**Work required**: Lines below that include "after" are the answer; copy each one.

=== Begin Enclosure ===

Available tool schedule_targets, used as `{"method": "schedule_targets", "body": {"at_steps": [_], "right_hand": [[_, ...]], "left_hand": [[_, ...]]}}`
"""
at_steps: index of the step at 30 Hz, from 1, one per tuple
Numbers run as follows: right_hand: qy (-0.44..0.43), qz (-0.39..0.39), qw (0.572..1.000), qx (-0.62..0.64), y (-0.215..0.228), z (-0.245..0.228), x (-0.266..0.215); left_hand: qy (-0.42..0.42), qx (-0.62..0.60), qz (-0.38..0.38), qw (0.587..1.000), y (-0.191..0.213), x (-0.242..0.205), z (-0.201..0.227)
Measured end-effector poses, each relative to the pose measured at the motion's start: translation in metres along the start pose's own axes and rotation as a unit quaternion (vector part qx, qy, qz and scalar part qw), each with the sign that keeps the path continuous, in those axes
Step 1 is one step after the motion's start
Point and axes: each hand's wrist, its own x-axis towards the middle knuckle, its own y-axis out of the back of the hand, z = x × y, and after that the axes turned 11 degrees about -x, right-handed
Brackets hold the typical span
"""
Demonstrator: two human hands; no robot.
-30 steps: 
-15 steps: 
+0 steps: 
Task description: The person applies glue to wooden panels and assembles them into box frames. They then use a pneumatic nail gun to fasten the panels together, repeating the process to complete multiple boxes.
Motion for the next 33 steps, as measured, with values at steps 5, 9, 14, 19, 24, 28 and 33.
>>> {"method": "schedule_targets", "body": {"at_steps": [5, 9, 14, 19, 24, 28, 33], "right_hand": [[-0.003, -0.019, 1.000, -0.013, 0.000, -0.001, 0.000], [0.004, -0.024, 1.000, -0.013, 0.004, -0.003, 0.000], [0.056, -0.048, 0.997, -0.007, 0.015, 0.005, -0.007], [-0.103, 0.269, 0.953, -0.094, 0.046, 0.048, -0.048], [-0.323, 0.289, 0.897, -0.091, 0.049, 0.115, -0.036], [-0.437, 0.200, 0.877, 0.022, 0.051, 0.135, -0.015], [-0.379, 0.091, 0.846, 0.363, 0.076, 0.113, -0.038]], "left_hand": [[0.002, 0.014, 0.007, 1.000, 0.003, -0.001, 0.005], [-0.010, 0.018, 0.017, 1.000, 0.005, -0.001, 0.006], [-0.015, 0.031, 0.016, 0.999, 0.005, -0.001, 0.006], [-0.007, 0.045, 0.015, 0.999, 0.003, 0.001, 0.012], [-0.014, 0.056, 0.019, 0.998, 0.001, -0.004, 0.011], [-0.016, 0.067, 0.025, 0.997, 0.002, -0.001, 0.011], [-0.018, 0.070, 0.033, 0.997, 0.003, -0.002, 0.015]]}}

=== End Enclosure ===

**Solution to this exercise**:
Step 1 is one step after the motion's start
Point and axes: each hand's wrist, its own x-axis towards the middle knuckle, its own y-axis out of the back of the hand, z = x × y, and after that the axes turned 11 degrees about -x, right-handed

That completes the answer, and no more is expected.